20 million people losing their jobs isn’t simply an economic loss

Everyone ought to be worried about the dangers of the coronavirus, as well as the dangers of our reactions to the coronavirus. Unhelpfully, many in the media and many protesters frame this in stark terms. They pit “the economy” against health. They combine their opposition to (or support for) closures with their opposition to (or support for) safety protocols, such as masks or required spacing.

Really, our economy can be aided by better safety (and well-targeted closures), and our health will be aided by minimizing the harm to our economy.

As our government reports a 20-million-person increase in unemployment in March, creating a 14.7% unemployment rate and leaving about half the adult population out of the labor force in one way or another, we need to think about how to get as many people back to work as quickly as possible. We need to do this not because “the economy” is a good in itself. It’s not. We need to care about employment because the American people suffer when so many people are out of work.

First off, there are the costs to the unemployed. Unemployed men are more likely to die sooner. At least one study purports to have found evidence that unemployment causes mortality.

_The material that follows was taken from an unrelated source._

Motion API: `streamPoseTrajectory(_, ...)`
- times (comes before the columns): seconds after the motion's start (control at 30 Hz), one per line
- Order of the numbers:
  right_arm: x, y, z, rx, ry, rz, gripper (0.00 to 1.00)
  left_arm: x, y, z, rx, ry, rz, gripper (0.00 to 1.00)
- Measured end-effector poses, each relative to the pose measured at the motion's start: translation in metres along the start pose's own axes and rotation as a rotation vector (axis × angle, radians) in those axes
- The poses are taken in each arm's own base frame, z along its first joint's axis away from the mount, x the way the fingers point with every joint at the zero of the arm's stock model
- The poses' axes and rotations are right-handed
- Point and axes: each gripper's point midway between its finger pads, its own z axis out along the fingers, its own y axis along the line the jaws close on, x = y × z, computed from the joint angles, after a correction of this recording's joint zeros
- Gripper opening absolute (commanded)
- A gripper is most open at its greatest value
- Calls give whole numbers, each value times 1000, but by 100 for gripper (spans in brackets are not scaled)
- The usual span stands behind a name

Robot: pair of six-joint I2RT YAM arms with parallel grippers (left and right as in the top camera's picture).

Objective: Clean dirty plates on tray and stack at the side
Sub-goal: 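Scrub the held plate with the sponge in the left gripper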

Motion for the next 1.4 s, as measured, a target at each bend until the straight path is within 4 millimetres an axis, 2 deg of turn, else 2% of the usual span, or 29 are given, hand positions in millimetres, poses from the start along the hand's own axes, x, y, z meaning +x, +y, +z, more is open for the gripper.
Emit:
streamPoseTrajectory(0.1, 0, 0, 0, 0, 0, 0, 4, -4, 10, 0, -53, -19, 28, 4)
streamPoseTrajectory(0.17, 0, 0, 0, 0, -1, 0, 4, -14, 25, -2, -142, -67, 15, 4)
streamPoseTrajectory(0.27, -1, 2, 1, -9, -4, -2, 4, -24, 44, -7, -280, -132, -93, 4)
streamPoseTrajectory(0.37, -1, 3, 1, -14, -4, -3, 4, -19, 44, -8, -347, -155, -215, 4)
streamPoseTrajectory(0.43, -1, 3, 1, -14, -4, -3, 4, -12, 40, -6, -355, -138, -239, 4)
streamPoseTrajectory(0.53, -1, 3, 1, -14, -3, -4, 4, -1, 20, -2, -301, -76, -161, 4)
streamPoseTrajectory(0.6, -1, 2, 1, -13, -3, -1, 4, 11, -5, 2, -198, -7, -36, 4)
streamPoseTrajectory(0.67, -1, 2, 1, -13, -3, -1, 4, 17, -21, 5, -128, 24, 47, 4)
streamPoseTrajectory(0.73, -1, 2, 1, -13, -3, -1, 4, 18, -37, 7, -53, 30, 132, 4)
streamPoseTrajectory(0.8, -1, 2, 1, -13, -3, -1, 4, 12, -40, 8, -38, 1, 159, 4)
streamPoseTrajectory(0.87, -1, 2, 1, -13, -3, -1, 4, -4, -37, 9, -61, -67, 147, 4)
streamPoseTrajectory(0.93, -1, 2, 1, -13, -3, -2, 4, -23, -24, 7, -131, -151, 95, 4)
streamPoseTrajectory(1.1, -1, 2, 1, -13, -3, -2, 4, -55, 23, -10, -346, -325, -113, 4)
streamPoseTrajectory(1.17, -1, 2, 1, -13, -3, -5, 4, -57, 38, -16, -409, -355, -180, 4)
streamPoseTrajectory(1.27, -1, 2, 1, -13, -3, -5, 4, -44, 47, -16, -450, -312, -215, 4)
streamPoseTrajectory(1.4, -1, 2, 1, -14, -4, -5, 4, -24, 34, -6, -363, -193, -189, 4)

We need plenty of caveats here: Maybe coronavirus unemployment won’t cause depression, bad health, and death, because it appears to be temporary, or because it’s a widely shared phenomenon with an understandable cause. Also, more robust monetary assistance to the unemployed could ease some of the burden of being unemployed.

Look a little deeper into the employment figures, though, and there’s more reason to believe the costs of the lockdown isn’t merely “economic.” The work that other people do makes us better off. Losing that work makes us worse off.

When 1.4 million healthcare workers lose their jobs, that’s bad for all of us. That means there are fewer doctors and nurses working to keep us healthy. One study estimated that many cancer treatments will be missed, and many cancers will go undiagnosed during this shutdown. If healthcare is a human right, as some political rhetoric would have us believe, then it is a right that is currently being taken away.

When 88,000 food processing jobs disappear, food becomes scarcer. When 220,000 repair and maintenance workers are no longer repairing and maintaining, our physical world starts to crumble.

This massive unemployment isn’t simply a loss of income to people. It’s a loss to the rest of us of the good work those people do.

Obviously, we cannot simply flip a switch and send everyone back to work, school, and crowded restaurants. Our efforts to fight this virus will impose costs by depriving us of the company and the work of others. But when weighing the costs and benefits of lockdowns, we need to consider that keeping people away from work has grave costs that aren’t simply “economic.”